TO DO - Starting with the line containing "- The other" and going on through the line containing "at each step", return the lines of the data below exactly, and only those.

------ TASK INPUT ------

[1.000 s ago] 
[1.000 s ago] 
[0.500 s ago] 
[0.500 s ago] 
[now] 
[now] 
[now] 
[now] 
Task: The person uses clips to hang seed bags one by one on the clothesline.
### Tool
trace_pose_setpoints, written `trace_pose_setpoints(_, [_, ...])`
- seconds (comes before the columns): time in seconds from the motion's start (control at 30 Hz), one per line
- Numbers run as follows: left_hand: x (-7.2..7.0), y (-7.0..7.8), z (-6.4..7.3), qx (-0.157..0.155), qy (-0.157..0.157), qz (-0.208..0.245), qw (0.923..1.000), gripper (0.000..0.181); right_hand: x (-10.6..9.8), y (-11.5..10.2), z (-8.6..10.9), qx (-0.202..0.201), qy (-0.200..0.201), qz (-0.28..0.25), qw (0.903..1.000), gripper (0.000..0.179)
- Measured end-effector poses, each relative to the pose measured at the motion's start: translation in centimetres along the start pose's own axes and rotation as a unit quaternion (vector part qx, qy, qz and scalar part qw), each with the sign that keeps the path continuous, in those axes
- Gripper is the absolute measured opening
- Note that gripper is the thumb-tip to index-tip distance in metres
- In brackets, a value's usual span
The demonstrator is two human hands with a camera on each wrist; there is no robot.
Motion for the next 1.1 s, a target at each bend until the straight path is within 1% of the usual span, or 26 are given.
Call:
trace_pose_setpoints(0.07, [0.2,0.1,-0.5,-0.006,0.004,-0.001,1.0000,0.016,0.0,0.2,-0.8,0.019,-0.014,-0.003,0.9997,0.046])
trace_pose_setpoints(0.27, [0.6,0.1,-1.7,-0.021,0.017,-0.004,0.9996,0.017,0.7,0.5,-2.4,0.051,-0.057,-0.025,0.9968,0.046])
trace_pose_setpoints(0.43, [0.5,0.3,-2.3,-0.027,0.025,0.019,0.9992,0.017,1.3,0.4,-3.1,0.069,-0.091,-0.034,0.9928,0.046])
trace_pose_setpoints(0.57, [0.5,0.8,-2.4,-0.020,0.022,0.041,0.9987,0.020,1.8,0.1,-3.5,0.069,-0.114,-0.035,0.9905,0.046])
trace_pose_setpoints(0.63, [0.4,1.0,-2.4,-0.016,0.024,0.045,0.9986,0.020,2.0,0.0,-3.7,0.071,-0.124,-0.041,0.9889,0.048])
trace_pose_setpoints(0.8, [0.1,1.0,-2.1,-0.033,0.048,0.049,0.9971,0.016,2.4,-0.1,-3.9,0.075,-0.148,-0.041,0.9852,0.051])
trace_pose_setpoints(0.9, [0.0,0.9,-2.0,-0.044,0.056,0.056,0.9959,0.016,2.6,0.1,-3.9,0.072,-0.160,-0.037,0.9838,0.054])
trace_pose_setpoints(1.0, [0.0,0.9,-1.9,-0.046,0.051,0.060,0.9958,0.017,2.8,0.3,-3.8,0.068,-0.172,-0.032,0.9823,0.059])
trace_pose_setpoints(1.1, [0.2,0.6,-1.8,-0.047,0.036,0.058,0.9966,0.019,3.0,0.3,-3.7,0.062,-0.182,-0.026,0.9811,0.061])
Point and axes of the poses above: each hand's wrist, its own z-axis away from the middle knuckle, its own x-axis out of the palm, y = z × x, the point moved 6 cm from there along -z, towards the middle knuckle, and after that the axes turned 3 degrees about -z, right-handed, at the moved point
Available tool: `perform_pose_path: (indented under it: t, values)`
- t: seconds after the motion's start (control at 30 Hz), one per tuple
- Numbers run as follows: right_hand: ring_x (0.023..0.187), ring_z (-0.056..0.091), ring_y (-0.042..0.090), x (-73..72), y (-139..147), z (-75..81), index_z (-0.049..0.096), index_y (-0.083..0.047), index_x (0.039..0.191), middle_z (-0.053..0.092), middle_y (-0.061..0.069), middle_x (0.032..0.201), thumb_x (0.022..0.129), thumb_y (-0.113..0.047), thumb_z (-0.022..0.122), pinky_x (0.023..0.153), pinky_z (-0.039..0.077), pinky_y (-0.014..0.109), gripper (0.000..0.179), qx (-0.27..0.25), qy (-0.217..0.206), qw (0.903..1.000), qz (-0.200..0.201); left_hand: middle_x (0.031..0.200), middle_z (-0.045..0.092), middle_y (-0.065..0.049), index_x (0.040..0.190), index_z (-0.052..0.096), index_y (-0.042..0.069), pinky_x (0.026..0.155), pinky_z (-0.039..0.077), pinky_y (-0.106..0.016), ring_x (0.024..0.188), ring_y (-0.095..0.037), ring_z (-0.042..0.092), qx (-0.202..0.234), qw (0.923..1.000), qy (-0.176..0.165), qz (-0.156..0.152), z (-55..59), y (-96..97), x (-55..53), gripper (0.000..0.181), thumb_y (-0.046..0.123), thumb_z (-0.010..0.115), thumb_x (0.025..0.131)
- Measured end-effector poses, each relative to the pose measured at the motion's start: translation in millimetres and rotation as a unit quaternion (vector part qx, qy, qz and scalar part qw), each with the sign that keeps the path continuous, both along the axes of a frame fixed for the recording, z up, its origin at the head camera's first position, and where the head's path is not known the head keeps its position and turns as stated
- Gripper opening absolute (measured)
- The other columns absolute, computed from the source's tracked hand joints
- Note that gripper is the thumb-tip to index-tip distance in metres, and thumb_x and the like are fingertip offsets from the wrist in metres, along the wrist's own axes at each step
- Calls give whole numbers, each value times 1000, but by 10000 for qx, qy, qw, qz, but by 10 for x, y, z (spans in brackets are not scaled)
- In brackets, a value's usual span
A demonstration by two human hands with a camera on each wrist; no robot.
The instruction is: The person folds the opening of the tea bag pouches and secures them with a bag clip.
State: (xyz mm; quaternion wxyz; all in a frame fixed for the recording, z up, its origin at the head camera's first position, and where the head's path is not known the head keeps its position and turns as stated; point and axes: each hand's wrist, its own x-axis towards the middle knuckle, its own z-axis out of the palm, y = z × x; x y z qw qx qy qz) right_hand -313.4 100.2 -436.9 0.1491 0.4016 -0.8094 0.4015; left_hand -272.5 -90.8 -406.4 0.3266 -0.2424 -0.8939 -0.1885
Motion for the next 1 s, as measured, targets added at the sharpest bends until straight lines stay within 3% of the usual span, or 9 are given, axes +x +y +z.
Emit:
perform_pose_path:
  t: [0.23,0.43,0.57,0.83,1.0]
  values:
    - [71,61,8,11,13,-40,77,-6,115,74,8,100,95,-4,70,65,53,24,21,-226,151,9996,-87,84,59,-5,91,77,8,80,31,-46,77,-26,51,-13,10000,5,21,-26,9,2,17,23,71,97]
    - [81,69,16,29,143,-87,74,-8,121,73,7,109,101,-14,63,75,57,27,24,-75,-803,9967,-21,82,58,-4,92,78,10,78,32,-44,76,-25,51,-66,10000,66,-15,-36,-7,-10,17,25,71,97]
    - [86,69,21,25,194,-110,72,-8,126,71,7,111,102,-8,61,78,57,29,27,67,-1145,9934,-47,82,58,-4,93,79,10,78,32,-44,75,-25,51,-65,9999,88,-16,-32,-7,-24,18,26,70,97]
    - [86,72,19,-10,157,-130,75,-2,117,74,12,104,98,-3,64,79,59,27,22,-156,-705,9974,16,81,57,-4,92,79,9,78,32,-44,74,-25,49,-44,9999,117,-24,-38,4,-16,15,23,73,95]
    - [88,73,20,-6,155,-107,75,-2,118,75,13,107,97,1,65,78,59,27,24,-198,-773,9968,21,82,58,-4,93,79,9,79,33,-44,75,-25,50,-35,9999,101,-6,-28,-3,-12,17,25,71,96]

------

EXERCISE ANSWER -
- The other columns absolute, computed from the source's tracked hand joints
- Note that gripper is the thumb-tip to index-tip distance in metres, and thumb_x and the like are fingertip offsets from the wrist in metres, along the wrist's own axes at each step

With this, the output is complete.